From: apsolar on
Hi Andrew
I have read a lot of conference papers on Evolvable Hardware. They
always mention about the implementation but i couldn't find any
examples. So its like I have a vague idea about this but I need to see
it in reality to try something myself.


From: Phil Tomson on
In article <1124260721.732953.159600(a)>,
<apsolar(a)> wrote:
>Hello everyone
>Does anyone where I can find a simple VHDl code example based on
>evolutionary algorithms.I am doing a project on evolvable hardware.
>This will help me get a start on the implementation of Evolvable
>Ankit Parikh
>Manukau Institute Of Technology

There are many different directions you can take this as it is still a
wide open field.

Even within the category of 'evolutionary algorithms' there are a lot of
sub-categories, two big ones would be:
1) Genetic algorithms (using reproduction (crossover), mutation
operators). If you were to take this kind of approach in hardware you
wuold probably just be implementing the GA algorithm in hardware. The
result would be a sort of GA accelerator (one could imagine it running
faster than on a generalpurpose CPU). However, you don't really end up
with 'evolvable hardware' going this route (where 'evolvable hardware'
would indicate that some structural changes have been made to the
hardware to increase it's fitness)

2) Genetic programming: Where the actual code is mutated and adapted
(traditionally Lisp has been used for this because the syntax is very
forgiving - neither VHDL nor Verilog seem very amenable, but the paper
mentioned here earilier
[ ] seems to do
something like this with within constraints imposed by the syntax of
VHDL. In that paper the investigator actually seems to be mixing and
matching candidate state machines from two sets of state machines to come
up with a chain of resulting FSMs that produces the desired behavior.
This 'evolution' does't actually take place on the target FPGA, but
instead candidates are 'evolved' and then simulated in ModelSim. Seems
like a valid approach, but also seems to be very tedious and the
resulting hardware is static (it's not going to be changing once the FPGA
has been programmed).

I wonder if perhaps a better approach would be adaptable hardware. This
would be very useful. Imagine things like planetary probes
(essentially robots) that need to adapt to various changes in their
environment because no operators are within several hours (by radio) able
to control them. So how could we have this adaptation (or learning) take
place inside the FPGA?

Here's a crazy, off-the-top-of-my-head idea:
One could imagine a state machine with many different
inputs (from the environment) and many different potential states and
resulting actions. If the FSM encountered a set of inputs for which it has
no resulting state perhaps a new state could be created in the machine,
it would be akin to the robot encountering a new situation and making a note
of it. But then what action should be taken when this new state is
encountered the first time (or in the future)?... well that's the part you
have to figure out. Maybe it iterates through some candidate actions
until it finds one that is deemed suitable for the situation and then
saves that one for future use... Or maybe it considers what actions are
performed in other similar states (a-priori defined states which resulted
from a similar set of inputs). So let's say we have inputs A,B and C. We've
got a next-state defined for inputs A=1, B=1, C=1, but nothing was defined for
when inputs A=1, B=1 and C=0 so we add a new state for that condition and
now we look at what actions are performed for the next closest state
(A=1,B=1,C=1) - eventually, if it is determined that the two are
equivilent then they can be collapsed into one single state (A=1, B=1,
C=*) - generalization?

In some ways the proposed system is
similar to a Classifier System, so you might want to study those.

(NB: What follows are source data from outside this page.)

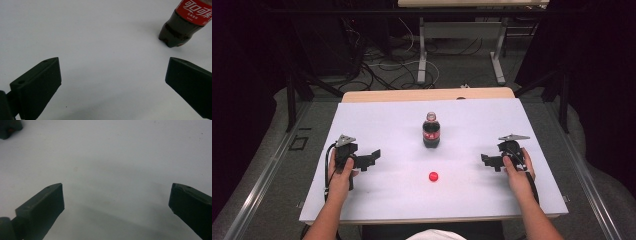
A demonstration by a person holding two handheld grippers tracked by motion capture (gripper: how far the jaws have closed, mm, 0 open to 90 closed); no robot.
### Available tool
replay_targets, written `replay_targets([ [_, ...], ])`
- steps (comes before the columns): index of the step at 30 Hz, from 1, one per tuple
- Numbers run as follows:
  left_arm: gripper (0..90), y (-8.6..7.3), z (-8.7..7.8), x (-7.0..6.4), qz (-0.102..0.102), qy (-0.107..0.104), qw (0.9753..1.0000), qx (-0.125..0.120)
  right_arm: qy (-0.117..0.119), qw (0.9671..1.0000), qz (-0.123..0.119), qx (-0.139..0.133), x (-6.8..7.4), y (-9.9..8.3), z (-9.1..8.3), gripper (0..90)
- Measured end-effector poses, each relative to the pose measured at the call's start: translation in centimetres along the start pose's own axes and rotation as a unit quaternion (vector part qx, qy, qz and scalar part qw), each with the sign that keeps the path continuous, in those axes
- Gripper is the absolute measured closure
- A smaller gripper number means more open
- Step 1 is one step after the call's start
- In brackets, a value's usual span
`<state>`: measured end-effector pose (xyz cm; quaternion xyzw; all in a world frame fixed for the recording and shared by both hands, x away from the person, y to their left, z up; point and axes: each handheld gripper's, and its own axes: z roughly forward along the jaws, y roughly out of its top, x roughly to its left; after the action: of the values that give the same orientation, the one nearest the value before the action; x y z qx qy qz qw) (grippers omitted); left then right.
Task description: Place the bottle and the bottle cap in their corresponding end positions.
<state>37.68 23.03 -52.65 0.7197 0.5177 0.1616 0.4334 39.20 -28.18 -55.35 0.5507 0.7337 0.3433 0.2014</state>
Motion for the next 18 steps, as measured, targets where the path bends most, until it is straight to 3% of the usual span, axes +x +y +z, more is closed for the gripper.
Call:
replay_targets([
  [10, 0.6, -0.33, 0.30, 0.17, -0.016, 0.006, 0.9998, -0.007, -0.002, 1.0000, 0.001, 0.005, 0.22, -0.32, 0.36, 0.0],
  [18, 0.6, -0.42, 0.34, 0.45, -0.018, 0.007, 0.9998, -0.003, 0.002, 1.0000, -0.001, 0.004, 0.32, -0.38, 0.44, 0.0],
])
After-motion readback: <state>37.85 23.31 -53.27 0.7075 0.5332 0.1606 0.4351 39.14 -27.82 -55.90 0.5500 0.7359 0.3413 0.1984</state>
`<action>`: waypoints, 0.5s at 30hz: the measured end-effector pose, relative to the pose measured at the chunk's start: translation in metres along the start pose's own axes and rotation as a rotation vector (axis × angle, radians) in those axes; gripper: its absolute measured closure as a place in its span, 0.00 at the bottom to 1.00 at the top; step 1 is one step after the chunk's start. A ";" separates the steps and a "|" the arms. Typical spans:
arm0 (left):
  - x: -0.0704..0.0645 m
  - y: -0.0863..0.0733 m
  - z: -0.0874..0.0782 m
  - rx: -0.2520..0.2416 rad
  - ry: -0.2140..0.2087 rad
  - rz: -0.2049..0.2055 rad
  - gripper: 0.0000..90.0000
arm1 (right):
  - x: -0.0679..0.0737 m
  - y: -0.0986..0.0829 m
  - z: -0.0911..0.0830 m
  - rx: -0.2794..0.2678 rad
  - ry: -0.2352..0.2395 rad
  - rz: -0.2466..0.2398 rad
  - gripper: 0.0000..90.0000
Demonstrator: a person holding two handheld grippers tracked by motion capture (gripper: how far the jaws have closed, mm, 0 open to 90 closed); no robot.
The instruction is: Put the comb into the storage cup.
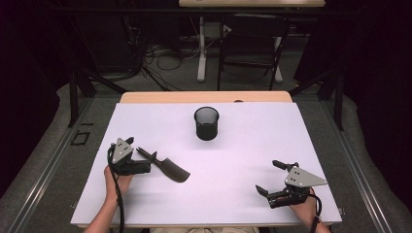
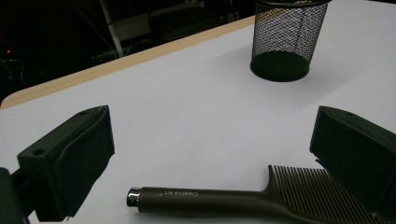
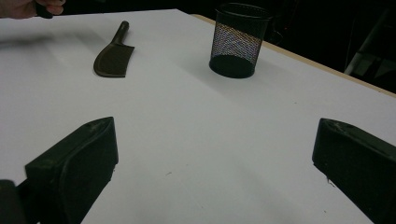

You would probably want to use some sort of lookup-table based state
machine where the inputs are the address to your state table RAM. Oh,
and maybe you make it so that currently mapped actions can be modified in
the future. Also, instead of having one big state machine maybe it would
be best to have several smaller FSMs that can each contribute to
generating an answer.

Anyway, this quick brainstorm idea might be totally unworkable. As I said
the field is wide open right now. You need to
think of a lot of questions that you can use to create experiments.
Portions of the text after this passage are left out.